- **Problem**
What is the number of lines below that contain the string "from"? Give it and nothing else.

- **Dataset content**
+ + + +

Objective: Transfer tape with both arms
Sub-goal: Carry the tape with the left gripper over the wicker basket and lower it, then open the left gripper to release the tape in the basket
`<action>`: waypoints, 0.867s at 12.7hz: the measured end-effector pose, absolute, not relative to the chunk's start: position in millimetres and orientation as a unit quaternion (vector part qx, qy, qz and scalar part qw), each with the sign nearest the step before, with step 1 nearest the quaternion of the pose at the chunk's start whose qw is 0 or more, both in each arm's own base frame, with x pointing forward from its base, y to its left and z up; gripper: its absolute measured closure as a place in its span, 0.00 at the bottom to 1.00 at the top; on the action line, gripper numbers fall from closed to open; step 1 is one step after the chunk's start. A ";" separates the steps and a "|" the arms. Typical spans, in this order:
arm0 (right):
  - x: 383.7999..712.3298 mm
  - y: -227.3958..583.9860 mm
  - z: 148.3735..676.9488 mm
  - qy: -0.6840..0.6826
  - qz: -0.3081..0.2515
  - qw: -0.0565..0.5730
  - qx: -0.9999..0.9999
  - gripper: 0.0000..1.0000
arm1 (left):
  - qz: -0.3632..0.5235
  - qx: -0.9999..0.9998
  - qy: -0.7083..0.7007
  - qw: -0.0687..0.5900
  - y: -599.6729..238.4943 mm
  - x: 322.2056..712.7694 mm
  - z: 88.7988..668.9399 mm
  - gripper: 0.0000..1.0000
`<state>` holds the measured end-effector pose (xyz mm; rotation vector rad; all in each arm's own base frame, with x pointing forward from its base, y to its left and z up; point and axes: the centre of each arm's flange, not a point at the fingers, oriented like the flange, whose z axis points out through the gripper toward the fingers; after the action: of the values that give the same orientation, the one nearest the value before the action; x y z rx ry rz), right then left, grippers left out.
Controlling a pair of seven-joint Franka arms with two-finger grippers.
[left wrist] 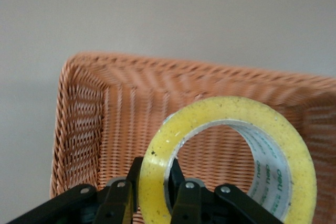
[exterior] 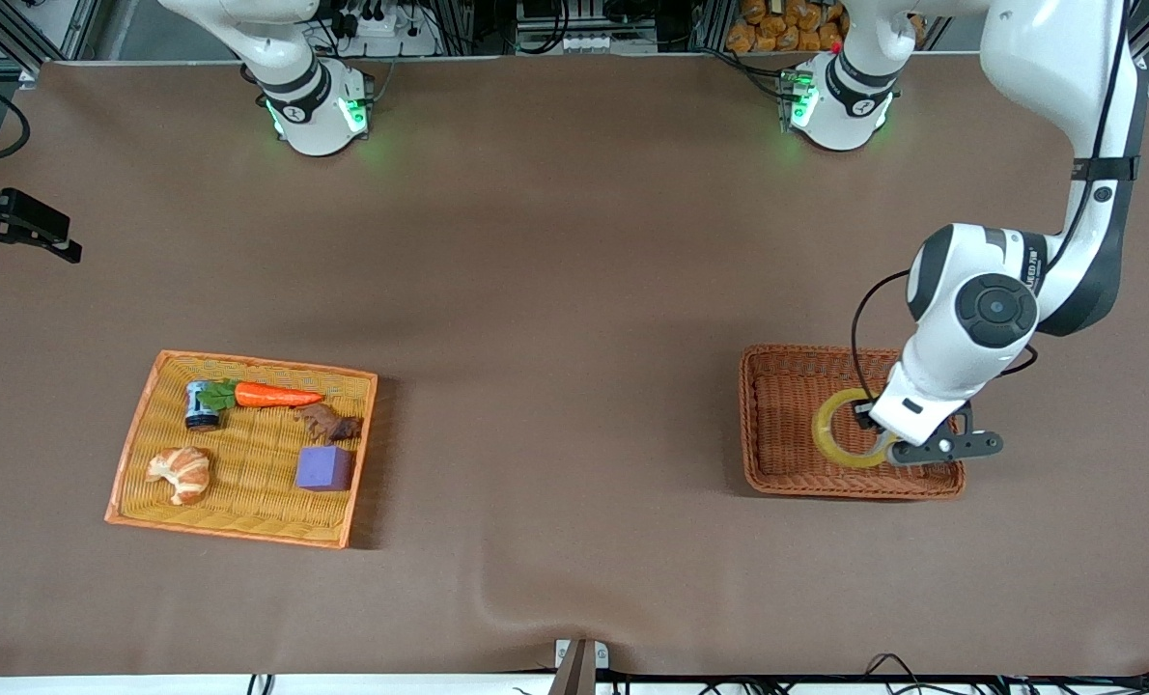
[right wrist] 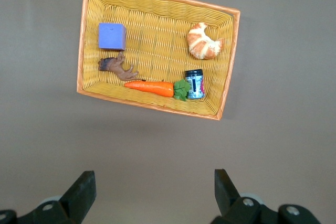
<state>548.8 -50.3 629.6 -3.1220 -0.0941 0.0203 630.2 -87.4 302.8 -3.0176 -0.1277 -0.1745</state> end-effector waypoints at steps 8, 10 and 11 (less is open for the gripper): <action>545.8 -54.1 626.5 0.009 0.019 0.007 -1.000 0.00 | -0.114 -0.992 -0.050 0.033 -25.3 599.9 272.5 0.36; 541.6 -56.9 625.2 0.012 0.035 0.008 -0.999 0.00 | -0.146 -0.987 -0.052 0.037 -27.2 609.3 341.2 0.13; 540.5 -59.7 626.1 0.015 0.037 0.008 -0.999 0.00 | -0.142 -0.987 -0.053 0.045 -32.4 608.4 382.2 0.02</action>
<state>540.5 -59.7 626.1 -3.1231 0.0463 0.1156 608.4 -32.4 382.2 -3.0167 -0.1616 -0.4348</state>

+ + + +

- **Answer**
2